To be honest, there isn’t much difference between the first team players and players coming up. The training in the domestic circuit has increased a lot, be it through Khelo India or hockey nationals. The level of hockey is almost the same as us I believe. When junior players come to the senior camps, sure they face some difficulties adapting to the structure, but they come prepared. It is important for the senior players to guide the junior players. Mistakes happen for everyone. At the senior level, you play for the team and adhere to the structure that the coach comes up with. So it becomes the responsibility of the senior players to make sure the junior players are able to learn and adapt to the structure. You also have to listen to them when they say something even if they are pointing out your own mistakes. Eventually, it helps the team.
I think communication is key between junior and senior players. There needs to be a level of comfort between all. I need to be ok with going to the junior players and telling them how they could have trained better on a particular day. Similarly, a junior player should feel ok approaching me for help when they need it. Ultimately, it falls on senior players like me to develop that comfort level. It becomes one of our duties towards the team. We are like a family where anyone can voice their opinions without fear.
As a senior player, how do you deal with the pressure of expectations?
Firstly, you need to understand the pressure you are under. Some can bring you down but some can liberate you. When you are on the pitch and you do not have your coach to guide you, then you need to make your own decisions. That pressure makes you a better player. As long as you are following the plan, nothing can go wrong. Mistakes happen but as long as you learn from them, the pressure makes you better.
Something we have seen you do countless times, apart from scoring goals, is throwing yourself in the path of the ball in penalty corner routines to try and get the tiniest of deflections past the opposition. How does one prepare for such a risky maneuver?
It’s all about resilience. We should not be scared. My job as a forward is to be near the goal to make something of the penalty corner attempt. Sure the chances of being injured are there but you need to be resilient to still make that move. It’s not just me, there are many players in the team who take that role. Be it Lalremsiami or Nikki. Even if I am not there, there will be someone on the pitch to take that role.
Rani Rampal has been an icon in Indian hockey for years. She did play on the South Africa tour but has been left out once again. As someone who has played with her in so many matches, what do you make of Rani’s situation?
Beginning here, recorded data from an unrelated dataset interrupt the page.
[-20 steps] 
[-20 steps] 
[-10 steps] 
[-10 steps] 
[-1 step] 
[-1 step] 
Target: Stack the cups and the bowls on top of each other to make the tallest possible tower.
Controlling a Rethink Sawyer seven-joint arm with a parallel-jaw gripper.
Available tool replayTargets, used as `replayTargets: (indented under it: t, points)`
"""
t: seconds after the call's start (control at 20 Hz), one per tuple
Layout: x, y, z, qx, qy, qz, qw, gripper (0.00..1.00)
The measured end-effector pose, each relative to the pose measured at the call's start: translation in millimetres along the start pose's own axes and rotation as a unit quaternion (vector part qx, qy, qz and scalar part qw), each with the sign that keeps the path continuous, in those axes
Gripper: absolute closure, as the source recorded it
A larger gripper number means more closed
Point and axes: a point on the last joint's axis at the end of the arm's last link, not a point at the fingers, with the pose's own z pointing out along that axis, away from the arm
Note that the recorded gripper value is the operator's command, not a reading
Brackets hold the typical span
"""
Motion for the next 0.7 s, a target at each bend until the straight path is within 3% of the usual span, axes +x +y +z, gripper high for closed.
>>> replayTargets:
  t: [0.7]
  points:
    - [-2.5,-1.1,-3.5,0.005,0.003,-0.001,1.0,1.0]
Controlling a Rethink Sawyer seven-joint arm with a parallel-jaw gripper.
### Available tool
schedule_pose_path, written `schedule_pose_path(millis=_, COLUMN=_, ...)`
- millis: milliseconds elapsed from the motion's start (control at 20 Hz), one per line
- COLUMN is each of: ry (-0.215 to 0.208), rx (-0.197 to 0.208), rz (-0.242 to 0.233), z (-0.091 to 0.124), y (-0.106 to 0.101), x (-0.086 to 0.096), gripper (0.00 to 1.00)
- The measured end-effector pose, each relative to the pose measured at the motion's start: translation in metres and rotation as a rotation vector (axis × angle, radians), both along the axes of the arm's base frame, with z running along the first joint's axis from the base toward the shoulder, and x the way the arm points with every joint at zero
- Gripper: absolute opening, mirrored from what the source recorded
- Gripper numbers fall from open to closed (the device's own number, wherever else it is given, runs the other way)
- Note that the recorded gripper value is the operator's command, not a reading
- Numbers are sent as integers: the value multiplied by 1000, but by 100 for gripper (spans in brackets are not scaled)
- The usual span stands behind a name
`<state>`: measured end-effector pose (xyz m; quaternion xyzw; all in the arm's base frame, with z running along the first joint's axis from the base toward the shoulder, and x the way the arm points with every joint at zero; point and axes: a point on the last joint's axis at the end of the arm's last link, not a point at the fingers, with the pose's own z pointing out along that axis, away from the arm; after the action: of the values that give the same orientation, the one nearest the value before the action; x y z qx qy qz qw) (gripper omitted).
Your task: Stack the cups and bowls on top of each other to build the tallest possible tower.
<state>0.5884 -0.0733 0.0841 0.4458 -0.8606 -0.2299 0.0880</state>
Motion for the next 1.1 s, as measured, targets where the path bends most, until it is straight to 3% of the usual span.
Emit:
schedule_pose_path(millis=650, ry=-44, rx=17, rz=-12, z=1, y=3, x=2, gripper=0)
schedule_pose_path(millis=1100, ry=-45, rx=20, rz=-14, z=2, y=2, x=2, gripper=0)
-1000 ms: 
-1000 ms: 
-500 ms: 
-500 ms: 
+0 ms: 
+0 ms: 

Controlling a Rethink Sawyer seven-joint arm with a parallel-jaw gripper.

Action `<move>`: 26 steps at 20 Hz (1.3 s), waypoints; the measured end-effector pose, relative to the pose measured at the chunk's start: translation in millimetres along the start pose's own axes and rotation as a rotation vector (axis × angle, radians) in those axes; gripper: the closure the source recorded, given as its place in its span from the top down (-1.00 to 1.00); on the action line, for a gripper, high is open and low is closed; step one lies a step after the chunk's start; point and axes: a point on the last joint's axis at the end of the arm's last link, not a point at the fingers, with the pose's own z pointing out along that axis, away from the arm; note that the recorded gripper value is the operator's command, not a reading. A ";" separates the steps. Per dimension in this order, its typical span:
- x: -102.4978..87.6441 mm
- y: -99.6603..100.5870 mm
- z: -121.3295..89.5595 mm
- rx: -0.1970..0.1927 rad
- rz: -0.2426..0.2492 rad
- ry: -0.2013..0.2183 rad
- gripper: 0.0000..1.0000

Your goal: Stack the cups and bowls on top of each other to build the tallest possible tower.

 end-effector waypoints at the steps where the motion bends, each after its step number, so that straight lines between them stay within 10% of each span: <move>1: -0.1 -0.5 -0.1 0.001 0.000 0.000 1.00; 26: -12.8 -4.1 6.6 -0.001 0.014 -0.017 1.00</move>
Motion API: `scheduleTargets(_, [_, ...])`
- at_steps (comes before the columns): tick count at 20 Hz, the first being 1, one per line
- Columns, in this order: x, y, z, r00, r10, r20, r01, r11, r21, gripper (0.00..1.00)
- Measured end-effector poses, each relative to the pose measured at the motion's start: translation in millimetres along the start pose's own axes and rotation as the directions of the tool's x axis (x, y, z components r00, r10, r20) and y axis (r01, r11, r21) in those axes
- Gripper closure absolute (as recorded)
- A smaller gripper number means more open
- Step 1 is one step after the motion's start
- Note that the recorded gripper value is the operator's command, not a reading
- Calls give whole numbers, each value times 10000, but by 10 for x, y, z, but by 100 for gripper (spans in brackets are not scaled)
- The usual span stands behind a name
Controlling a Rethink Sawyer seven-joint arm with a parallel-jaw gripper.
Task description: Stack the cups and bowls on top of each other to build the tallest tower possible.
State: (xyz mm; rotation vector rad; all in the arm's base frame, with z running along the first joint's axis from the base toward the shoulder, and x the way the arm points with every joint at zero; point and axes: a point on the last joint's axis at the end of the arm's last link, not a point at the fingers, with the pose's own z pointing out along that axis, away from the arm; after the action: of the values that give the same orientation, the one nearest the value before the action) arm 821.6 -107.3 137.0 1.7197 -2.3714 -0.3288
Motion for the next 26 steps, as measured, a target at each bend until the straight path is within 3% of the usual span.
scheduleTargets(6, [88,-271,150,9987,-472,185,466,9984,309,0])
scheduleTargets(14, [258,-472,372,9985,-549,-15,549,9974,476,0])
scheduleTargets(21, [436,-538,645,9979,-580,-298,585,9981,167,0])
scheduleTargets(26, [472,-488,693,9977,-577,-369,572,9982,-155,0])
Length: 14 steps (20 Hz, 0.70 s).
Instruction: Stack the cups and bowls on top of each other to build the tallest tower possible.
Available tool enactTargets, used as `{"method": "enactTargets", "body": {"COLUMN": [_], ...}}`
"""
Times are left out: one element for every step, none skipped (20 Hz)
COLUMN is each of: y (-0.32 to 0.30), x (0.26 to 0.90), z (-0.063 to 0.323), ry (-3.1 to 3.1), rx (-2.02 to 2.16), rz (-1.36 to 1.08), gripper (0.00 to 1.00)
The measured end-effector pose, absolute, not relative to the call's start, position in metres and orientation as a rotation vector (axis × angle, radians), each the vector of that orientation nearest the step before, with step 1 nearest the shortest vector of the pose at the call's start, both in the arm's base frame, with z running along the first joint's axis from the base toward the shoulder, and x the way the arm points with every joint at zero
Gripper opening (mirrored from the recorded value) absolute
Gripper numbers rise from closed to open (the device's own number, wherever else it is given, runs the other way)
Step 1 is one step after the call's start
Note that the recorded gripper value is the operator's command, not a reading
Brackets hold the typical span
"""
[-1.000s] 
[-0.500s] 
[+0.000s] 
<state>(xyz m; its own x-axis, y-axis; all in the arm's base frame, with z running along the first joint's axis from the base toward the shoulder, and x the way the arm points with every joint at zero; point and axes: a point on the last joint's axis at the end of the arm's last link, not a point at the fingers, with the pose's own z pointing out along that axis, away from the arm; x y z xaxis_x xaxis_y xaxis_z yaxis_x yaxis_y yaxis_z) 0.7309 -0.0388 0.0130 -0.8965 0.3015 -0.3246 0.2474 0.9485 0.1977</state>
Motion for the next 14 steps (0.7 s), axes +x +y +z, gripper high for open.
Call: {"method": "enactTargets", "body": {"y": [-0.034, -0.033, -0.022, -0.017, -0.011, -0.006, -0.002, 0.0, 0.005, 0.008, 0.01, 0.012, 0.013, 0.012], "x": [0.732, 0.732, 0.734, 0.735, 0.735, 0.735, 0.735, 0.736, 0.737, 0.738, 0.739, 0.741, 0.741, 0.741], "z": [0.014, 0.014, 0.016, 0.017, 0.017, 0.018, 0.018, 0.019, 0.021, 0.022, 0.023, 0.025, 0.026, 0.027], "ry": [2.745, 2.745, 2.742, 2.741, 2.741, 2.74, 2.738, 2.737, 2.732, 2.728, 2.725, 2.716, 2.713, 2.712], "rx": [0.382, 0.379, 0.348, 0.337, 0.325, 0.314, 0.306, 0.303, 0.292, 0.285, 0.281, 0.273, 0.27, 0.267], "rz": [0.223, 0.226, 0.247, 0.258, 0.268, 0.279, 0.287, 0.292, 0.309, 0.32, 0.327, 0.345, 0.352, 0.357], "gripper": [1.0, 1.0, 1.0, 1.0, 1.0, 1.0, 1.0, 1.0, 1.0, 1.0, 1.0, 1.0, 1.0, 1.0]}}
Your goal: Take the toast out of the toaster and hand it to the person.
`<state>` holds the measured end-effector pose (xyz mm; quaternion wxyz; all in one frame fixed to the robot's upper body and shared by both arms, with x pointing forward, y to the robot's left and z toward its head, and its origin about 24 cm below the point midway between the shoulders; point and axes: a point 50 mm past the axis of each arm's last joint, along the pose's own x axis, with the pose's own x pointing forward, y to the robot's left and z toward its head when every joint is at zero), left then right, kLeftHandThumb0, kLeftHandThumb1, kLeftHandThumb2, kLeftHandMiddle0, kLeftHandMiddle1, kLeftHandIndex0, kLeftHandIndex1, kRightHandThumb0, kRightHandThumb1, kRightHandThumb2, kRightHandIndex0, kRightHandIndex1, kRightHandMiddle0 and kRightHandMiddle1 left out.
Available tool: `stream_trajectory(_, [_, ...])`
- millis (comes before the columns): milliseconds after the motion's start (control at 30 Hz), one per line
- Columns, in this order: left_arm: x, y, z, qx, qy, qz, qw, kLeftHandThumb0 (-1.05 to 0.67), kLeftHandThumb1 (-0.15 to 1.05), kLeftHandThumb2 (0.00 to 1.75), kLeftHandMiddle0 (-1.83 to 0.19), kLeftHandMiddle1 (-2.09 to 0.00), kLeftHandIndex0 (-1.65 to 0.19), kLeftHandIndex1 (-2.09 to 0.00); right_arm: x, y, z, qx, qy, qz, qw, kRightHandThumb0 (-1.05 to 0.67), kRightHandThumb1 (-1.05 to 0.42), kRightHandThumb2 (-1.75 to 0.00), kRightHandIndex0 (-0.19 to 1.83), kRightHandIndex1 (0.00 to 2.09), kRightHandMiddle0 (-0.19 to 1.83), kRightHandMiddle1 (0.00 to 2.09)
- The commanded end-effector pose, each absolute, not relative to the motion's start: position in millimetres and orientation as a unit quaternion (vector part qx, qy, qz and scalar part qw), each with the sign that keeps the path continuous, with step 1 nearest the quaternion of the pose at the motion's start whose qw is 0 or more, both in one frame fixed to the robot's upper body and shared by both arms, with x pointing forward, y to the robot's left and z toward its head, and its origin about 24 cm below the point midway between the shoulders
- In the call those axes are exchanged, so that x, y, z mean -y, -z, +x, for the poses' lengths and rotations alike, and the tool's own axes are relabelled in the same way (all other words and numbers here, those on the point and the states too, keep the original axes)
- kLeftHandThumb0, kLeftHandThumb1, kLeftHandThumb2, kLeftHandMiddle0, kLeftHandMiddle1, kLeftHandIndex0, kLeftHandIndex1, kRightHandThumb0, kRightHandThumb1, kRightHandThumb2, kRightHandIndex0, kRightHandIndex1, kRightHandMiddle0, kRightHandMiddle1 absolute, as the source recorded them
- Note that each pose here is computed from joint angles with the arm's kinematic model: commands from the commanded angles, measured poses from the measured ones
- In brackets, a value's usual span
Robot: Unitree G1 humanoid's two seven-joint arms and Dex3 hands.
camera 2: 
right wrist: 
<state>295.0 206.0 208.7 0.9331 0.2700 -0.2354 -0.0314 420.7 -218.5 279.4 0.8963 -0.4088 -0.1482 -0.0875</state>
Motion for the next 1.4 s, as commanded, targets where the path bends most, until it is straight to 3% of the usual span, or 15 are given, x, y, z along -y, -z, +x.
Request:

Rani’s contribution to Indian hockey has been immense. She had injuries but she worked really well on recovering from them and played well in South Africa. But a lot of youngsters are coming into the team. They are built differently and hungrier to make it to the senior team. Which means senior players like Rani and I have to perform consistently at a high level to stay in the team.
At the Tokyo Olympics, you became the first Indian women’s player to score a hat-trick at the marquee event. How do you compare life before and after Tokyo 2020?
Before Tokyo, I faced a lot of difficulties. I lost my father who was a constant support for me. I wasn’t able to go home because of the lockdown and I thought my world had come crashing down. My teammates helped me a lot then. Even with Covid restrictions in place, they ensured that someone was always there with me. They never made me feel alone. I have realised that whatever I have achieved so far is because of the support this team has given me.